### Task directions
Below is a listing. Write out exactly its lines between the one holding "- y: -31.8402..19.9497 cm" and the one holding "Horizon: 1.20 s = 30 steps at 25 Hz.", inclusive.

### Information provided

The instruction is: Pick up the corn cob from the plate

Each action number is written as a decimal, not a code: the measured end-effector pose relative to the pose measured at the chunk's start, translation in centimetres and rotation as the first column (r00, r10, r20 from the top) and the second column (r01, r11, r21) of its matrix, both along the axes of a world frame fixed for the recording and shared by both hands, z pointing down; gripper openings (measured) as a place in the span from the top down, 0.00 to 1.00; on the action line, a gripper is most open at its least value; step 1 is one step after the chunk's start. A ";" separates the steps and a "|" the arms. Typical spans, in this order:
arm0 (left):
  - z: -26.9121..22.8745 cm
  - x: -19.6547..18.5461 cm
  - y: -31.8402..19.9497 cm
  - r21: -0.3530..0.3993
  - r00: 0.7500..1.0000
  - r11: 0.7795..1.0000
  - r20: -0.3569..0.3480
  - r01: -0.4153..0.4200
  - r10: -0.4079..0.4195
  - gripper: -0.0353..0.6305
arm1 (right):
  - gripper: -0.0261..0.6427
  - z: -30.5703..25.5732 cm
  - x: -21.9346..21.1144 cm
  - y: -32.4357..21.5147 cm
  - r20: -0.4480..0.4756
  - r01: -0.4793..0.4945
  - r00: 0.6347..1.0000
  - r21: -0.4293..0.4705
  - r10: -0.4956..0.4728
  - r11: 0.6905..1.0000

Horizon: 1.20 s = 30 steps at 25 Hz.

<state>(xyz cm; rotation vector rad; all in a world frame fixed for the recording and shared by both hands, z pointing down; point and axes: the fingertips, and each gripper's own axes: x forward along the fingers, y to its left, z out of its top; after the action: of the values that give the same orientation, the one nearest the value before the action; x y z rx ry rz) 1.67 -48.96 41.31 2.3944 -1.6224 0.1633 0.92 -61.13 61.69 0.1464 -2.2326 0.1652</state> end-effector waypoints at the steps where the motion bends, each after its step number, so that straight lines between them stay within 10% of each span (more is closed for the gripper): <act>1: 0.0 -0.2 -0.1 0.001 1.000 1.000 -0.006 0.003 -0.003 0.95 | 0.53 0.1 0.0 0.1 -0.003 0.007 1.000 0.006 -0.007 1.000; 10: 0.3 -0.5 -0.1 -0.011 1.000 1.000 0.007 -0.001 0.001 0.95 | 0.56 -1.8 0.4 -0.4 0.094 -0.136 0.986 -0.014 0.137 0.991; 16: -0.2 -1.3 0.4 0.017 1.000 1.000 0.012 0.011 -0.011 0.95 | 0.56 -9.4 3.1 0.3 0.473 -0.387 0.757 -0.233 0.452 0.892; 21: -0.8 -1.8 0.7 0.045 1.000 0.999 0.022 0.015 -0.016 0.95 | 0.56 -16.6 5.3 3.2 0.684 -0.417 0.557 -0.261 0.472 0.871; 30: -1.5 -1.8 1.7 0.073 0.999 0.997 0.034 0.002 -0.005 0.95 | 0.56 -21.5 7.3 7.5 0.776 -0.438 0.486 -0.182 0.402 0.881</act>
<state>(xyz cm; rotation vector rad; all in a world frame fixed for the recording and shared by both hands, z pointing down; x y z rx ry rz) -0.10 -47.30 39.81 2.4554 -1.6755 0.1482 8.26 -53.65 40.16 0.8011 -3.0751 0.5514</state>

### Reply to the exercise
  - y: -31.8402..19.9497 cm
  - r21: -0.3530..0.3993
  - r00: 0.7500..1.0000
  - r11: 0.7795..1.0000
  - r20: -0.3569..0.3480
  - r01: -0.4153..0.4200
  - r10: -0.4079..0.4195
  - gripper: -0.0353..0.6305
arm1 (right):
  - gripper: -0.0261..0.6427
  - z: -30.5703..25.5732 cm
  - x: -21.9346..21.1144 cm
  - y: -32.4357..21.5147 cm
  - r20: -0.4480..0.4756
  - r01: -0.4793..0.4945
  - r00: 0.6347..1.0000
  - r21: -0.4293..0.4705
  - r10: -0.4956..0.4728
  - r11: 0.6905..1.0000

Horizon: 1.20 s = 30 steps at 25 Hz.

This exercise is now finished.